### [Work instruction]
Every line below is to be given again precisely; images are to be left out.

### [Given material]

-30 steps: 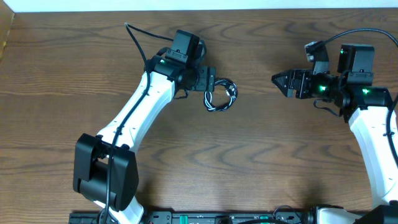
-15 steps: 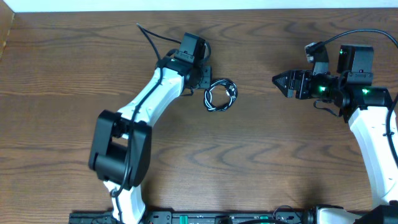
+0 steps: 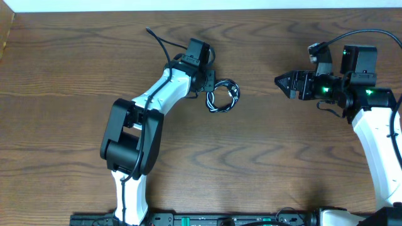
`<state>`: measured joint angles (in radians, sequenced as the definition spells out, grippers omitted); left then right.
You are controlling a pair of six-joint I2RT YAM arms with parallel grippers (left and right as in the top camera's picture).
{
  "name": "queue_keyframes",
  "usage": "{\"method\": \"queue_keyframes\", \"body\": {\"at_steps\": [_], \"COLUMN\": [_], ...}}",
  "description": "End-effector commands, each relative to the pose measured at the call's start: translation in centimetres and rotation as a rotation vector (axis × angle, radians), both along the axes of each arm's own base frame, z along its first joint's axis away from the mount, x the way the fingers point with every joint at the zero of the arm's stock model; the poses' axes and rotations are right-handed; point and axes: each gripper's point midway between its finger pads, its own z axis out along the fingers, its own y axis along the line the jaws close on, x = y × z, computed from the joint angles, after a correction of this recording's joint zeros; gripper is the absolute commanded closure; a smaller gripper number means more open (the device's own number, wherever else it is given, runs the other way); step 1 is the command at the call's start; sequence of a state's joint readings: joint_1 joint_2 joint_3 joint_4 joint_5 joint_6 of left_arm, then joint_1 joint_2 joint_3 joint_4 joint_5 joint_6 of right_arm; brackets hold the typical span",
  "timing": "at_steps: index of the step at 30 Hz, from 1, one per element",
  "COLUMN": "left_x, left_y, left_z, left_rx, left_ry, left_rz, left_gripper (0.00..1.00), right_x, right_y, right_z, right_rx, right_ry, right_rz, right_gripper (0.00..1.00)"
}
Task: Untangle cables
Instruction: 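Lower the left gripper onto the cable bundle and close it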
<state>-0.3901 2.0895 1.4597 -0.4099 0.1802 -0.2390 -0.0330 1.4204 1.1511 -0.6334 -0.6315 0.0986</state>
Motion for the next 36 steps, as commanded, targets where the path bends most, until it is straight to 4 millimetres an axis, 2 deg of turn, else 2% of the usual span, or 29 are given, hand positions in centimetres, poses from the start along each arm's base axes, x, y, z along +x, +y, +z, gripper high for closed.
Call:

### [Output]
-30 steps: 
-15 steps: 
+0 steps: 
`<state>`: measured joint angles (in radians, sequenced as the definition spells out, grippers omitted); left then right.
You are controlling a pair of six-joint I2RT YAM arms with parallel grippers (left and right as in the top camera's picture).
{
  "name": "queue_keyframes",
  "usage": "{\"method\": \"queue_keyframes\", \"body\": {\"at_steps\": [_], \"COLUMN\": [_], ...}}",
  "description": "End-effector commands, each relative to the pose measured at the call's start: translation in centimetres and rotation as a rotation vector (axis × angle, radians), both along the axes of each arm's own base frame, z along its first joint's axis away from the mount, x the way the fingers point with every joint at the zero of the arm's stock model; the poses' axes and rotations are right-handed; point and axes: each gripper's point midway between its finger pads, its own z axis out along the fingers, its own y axis along the line the jaws close on, x = y × z, computed from the joint angles, after a correction of this recording's joint zeros; gripper is the absolute commanded closure; a smaller gripper number means more open (the device's own number, wherever else it is given, runs the other way); step 1 is the command at the call's start; sequence of a state's joint readings: joint_1 joint_2 joint_3 joint_4 joint_5 joint_6 of left_arm, then joint_1 joint_2 joint_3 joint_4 joint_5 joint_6 of right_arm; brackets hold the typical span",
  "timing": "at_steps: index of the step at 30 Hz, from 1, one per element",
  "COLUMN": "left_x, left_y, left_z, left_rx, left_ry, left_rz, left_gripper (0.00..1.00), right_x, right_y, right_z, right_rx, right_ry, right_rz, right_gripper (0.00..1.00)"
}
Task: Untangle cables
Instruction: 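Lower the left gripper onto the cable bundle and close it
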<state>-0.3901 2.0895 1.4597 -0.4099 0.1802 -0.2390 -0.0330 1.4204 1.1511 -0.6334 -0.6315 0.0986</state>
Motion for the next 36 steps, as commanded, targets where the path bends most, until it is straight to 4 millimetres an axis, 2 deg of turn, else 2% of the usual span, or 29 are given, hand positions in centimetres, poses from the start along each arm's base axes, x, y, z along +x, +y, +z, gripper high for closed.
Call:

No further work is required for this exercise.